Upon conflicting evidence the jury found generally in favor of the appellee, apparently giving full credence to the appellee's account of the incident. It thus found the appellee had sustained the burden of proof to show by a preponderance of the evidence that he was justified in shooting the dog. It must be presumed under these circumstances the jury found all facts necessary to sustain the judgment in favor of the appellee. (Watkins v. Layton, 182 Kan. 702, 324 P.2d 130.) It thus found, as the appellee testified, that when the appellee entered upon the appellant's premises and told Mrs. McDonald what had occurred, she told him ‘Well, we can't *636 have a dog that will kill your livestock, so go ahead and finish the job.’ From such testimony the jury is presumed to have found the appellee was authorized to be on the appellant's premises and shoot the appellant's dog.
Testimony of other witnesses tended to bolster the appellee's case. A neighbor who lived a quarter of a mile from the McDonald place said he knew the McDonald dog named Fraline; that she growled at **444 someone and the appellant said ‘I am afraid I get one more litter of pups out of her I'm going to have to do something about her.’

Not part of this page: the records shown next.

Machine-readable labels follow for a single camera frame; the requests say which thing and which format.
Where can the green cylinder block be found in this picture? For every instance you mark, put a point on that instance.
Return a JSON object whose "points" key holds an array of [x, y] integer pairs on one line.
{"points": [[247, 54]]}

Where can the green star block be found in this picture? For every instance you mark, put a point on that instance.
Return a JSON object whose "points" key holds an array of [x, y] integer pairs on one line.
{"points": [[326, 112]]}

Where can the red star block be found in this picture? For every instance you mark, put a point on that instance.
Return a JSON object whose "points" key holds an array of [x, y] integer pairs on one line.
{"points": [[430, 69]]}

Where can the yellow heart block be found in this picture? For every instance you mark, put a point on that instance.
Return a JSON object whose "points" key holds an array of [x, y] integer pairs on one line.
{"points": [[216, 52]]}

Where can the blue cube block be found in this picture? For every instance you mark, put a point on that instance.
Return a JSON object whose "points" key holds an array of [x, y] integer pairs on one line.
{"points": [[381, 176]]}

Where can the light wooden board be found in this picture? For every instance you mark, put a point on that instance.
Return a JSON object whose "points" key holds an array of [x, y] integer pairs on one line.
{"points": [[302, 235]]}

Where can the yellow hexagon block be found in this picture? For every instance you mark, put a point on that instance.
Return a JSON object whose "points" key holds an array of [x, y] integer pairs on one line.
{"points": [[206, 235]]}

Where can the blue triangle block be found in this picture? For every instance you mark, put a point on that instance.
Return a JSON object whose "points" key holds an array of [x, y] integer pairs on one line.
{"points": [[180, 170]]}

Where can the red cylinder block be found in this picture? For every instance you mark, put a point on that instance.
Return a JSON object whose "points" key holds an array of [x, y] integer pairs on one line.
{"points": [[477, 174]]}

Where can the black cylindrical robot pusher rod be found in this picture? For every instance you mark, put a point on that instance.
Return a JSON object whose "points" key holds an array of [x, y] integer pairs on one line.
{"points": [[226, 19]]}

Another neighbor who lives in the first house south of the McDonald home testified that she knew the dog, Fraline, and about three years ago the dog came on her premises and killed three chickens.
Mrs. McDonald testified when the appellee came onto their premises he was mad, red-faced, excited and had a gun. This testimony tended to confirm the fact that the appellee was in hot pursuit of the dog, after he found the dog on his premises committing an act of depredation.
The appellant complains of the trial court's instruction on the punitive damages and in particular the portion wherein the jury was told:
‘You cannot return a verdict for punitive damages unless you find that plaintiff is entitled to actual damages, * * *’
The appellant concedes that it was up to the jury to determine whether or not punitive damages were assessable in this case, but contends the question as to whether or not there were actual damages could not fairly be brought before the jury, since there was actual damage. On this point the appellant refers to the fact that he had actual veterinary expenses which establishes that he did have actual damages.
The point is not well taken. Before punitive damages may be awarded there must be a right to recover actual damages. (Watkins v. Layton, supra.)
Other instructions given by the trial court concerning which appellant makes complaint have been reviewed but are found to be of insufficient merit to warrant further consideration.
The appellant next complains of the refusal of the trial court to admit photographs in evidence. These were pictures of the appellant's dog with his children and of the appellant's premises. *637 The trial court ruled that these photographs were irrelevant. On the issues presented by the pleadings in this case, the admission of these photographs was within the discretionary power of the trial court, and we cannot say on appellate review that the trial court erred in excluding these photographs as being irrelevant.
Where the jury, as here, returns a general verdict in favor of the appellee, and the appellant fails to establish on appellate review that he was prejudiced by the instructions given or the evidence excluded by the trial court, the appellee is entitled to have the evidence disclosed by the record construed in the light most favorable to him. Accordingly, the facts gleaned from the record have heretofore been stated most favorably to the appellee. The record as so construed supports the verdict of the jury and the judgment of the trial court.
The judgment of the lower court is affirmed.